Question

For a mixture of two volatile,completely miscible liquids A and B, with $\text{P}_{\text{A}}^{^\circ } = \text{500 torr and P}_{\text{B}}^{^\circ } = \text{800 torr}$ , What is the composition of last droplet of liquid remaining in equilibrium with vapour?

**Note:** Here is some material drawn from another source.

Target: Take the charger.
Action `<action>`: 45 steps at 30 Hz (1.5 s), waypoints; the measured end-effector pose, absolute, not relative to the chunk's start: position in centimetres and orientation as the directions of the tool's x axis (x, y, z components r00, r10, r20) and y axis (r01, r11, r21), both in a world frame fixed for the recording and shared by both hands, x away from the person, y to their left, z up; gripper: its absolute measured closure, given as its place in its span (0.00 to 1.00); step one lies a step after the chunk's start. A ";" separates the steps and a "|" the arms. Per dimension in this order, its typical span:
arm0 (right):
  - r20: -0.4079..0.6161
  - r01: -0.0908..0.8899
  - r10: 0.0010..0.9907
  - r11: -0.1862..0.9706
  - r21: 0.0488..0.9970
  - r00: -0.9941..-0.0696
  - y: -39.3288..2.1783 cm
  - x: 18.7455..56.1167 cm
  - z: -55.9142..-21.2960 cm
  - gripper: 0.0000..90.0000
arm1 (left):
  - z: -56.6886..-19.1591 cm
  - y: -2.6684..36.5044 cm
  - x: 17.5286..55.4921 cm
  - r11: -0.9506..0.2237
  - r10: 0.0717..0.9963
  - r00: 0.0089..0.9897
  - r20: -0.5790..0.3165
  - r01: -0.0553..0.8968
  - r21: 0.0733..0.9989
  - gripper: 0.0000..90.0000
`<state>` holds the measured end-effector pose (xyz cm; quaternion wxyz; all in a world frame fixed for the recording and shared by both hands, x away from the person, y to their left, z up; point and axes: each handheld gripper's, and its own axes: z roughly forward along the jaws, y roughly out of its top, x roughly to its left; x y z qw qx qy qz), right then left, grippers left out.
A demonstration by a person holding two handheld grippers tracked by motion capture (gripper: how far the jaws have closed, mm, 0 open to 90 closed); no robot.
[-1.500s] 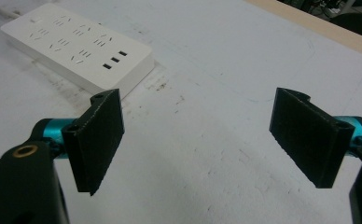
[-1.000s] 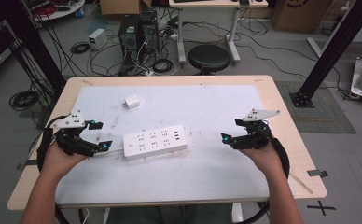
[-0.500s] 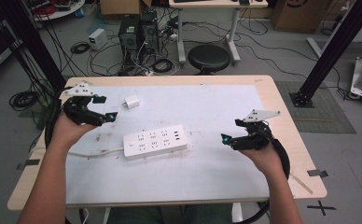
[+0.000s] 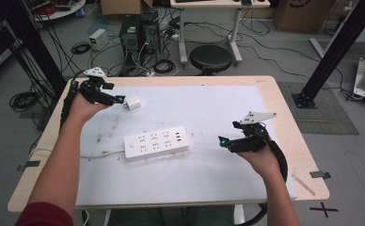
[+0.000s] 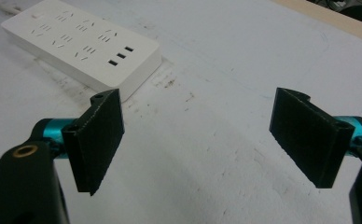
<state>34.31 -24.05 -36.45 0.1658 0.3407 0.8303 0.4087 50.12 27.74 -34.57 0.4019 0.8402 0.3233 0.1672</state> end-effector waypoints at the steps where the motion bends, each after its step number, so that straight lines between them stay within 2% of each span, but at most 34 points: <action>1: 0.006 0.431 0.700 0.433 0.792 -0.714 -24.1 34.3 -36.5 0.20 | -34.9 27.6 50.6 -0.479 0.679 0.734 0.021 0.420 0.771 0.19; 6: 0.008 0.440 0.706 0.432 0.787 -0.709 -24.1 34.2 -36.7 0.20 | -36.1 27.3 52.3 -0.491 0.698 0.715 0.047 0.429 0.759 0.19; 8: 0.008 0.436 0.706 0.430 0.790 -0.709 -24.2 34.1 -36.9 0.20 | -37.7 27.2 53.7 -0.474 0.702 0.712 0.015 0.452 0.756 0.19; 14: 0.018 0.452 0.714 0.423 0.786 -0.700 -24.5 34.3 -37.7 0.20 | -40.4 26.1 55.1 -0.505 0.679 0.734 -0.009 0.476 0.720 0.19; 19: 0.021 0.455 0.714 0.424 0.783 -0.700 -24.3 34.4 -38.1 0.20 | -42.1 25.6 55.9 -0.487 0.684 0.729 -0.001 0.459 0.743 0.19; 30: 0.023 0.465 0.724 0.418 0.780 -0.689 -24.1 34.4 -38.1 0.20 | -43.4 25.7 56.5 -0.482 0.656 0.754 -0.042 0.461 0.745 0.20; 39: 0.016 0.461 0.724 0.421 0.781 -0.690 -24.0 34.4 -37.9 0.20 | -44.0 25.2 56.5 -0.523 0.643 0.766 -0.019 0.457 0.719 0.29; 45: 0.019 0.461 0.727 0.414 0.785 -0.687 -24.2 34.4 -38.0 0.20 | -43.7 25.2 56.3 -0.543 0.642 0.767 0.007 0.448 0.711 0.43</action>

Provided the initial ideal solution has a composition of $\text{x}_{\text{A}} \, \text{=} \, \text{0} \text{.6}$ and $\text{x}_{\text{B}} \, \text{=} \, \text{0} \text{.4}$

• A. $\text{x}_{\text{A}} = \text{0.6} ; x_{\text{B}} = \text{0.4}$
• B. $\text{x}_{\text{A}} = \text{0.5} ; x_{\text{B}} = \text{0.5}$
• C. $\text{x}_{\text{A}} = \text{0.7} ; x_{\text{B}} = \text{0.3}$
• D. $\text{x}_{\text{A}} = \text{0.3} ; x_{\text{B}} = \text{0.7}$

Answer 1

Answer: (C)

$\text{P}_{\text{A}}^{\text{o}} = 5 0 0 torr ; P_{\text{B}}^{\text{o}} = 8 0 0 torr$



When most of the liquid has vaporized $x_{A}=0.6$ (given) would be $y_{A}=0.6$

$\mathrm{y}_{\mathrm{A}}=\frac{\mathrm{P}_{\mathrm{A}}^0 \mathrm{x}_{\mathrm{A}}}{\mathrm{P}_{\mathrm{A}}^0 \mathrm{x}_{\mathrm{A}}+\mathrm{P}_{\mathrm{B}}^0\left(1-\mathrm{x}_{\mathrm{A}}\right)}$

$\Rightarrow 0.6=\frac{500 \cdot \mathrm{x}_{\mathrm{A}}}{500 \mathrm{x}_{\mathrm{A}}+800\left(1-\mathrm{x}_{\mathrm{A}}\right)}$

$\text{x}_{\text{A}} = 0.70 ; \text{x}_{\text{B}} = \text{0.30}$